Ganz Internetdeutschland wartet seit dem Geodatengipfel gebannt auf die Bescherung am 7.Dezember: Zum IT-Gipfel der Bundesregierung soll die Internetwirtschaft einen Datenschutz-Kodex vorlegen; gleichzeitig will das BMI den Entwurf eines Geodaten-Gesetzes präsentieren.
Über das Für und Wider von Selbstverpflichtungen ist in den letzten Monaten heftig gestritten worden; die Gräben verlaufen beispielsweise quer durch das Bundeskabinett. Umso bemerkenswerter fand ich die folgende Meldung ausgerechnet aus den USA, bisher in Datenschutzfragen eher als “Mutterland der Selbstregulierung” bekannt:
Mitarbeiter von US-Präsident Barack Obama entwickeln derzeit eine Strategie, um den Datenschutz im Internet künftig besser durchzusetzen zu können, berichtet das Wall Street Journal (WSJ) unter Berufung auf Regierungskreise. [...]
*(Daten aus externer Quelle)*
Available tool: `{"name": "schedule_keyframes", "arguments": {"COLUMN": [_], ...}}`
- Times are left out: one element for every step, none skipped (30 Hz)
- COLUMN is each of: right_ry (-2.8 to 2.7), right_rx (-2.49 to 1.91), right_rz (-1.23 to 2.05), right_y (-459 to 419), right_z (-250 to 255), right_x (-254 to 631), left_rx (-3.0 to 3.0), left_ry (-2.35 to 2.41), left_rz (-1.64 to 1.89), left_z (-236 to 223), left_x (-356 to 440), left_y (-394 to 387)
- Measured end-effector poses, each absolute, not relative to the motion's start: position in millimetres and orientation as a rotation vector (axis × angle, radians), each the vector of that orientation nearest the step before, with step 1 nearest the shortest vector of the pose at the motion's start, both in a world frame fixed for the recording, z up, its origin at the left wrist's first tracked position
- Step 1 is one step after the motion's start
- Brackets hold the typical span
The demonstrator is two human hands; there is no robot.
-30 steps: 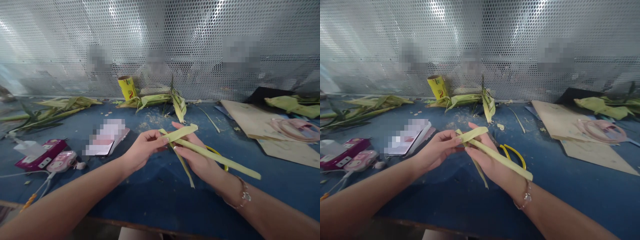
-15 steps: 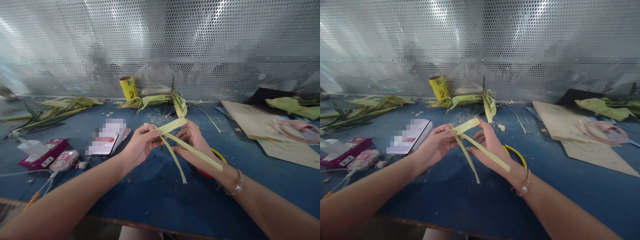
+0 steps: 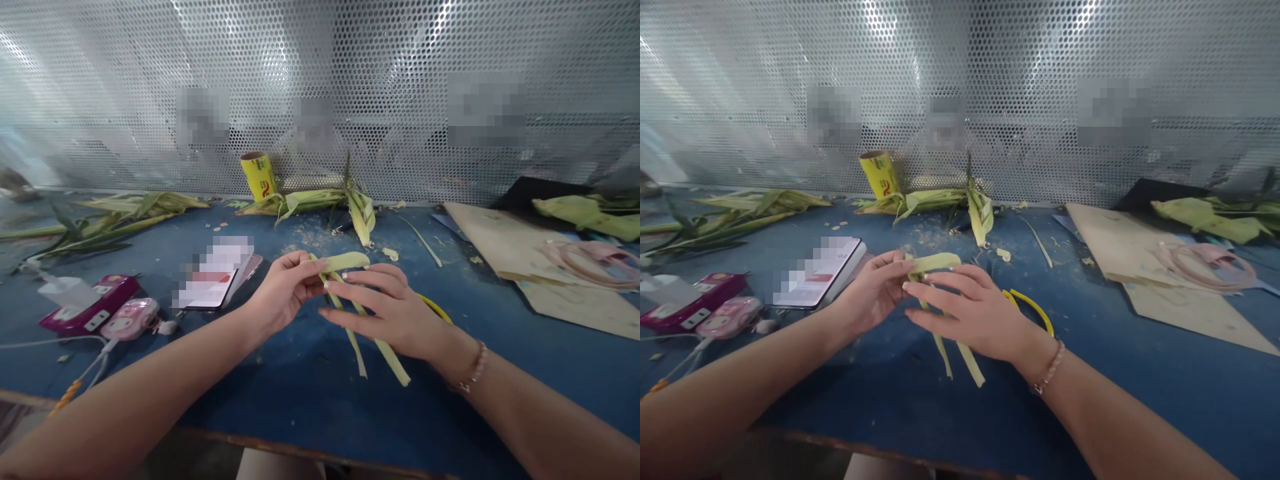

Einen klaren Abriss der neuen Strategie gibt es bislang offenbar noch nicht. In ersten Überlegungen habe die Obama-Regierung aber angemerkt, dass die Bemühungen zur Selbstkontrolle der Internetwirtschaft für eine Sicherung der Privatsphäre der Nutzer im Netz nicht ausreichten, schreibt das WSJ. Über ein neues “Datenschutzbüro” im Weißen Haus sollten daher jetzt Schritte eingeleitet werden, um das Vertrauen der Bürger in Online-Anwendungen zu erhöhen.Quelle: Heise
Hoffen wir das Beste! Dass einer der Verantwortlichen ausgerechnet Schroeder heisst (Christopher Schroeder, Leiter des Office of Legal Policy im US-Justizministerium) , werte ich ganz persönlich als gutes Zeichen
Update: Hier ist der Link zum Artikel im Wall Street Journal
Noch ein Update: Fran Maier prognostiziert im TRUSTe-Blog: “Ultimately, I think an effective combination of bottom-up (self-regulatory) and top-down (federal regulation) efforts will carry the day.”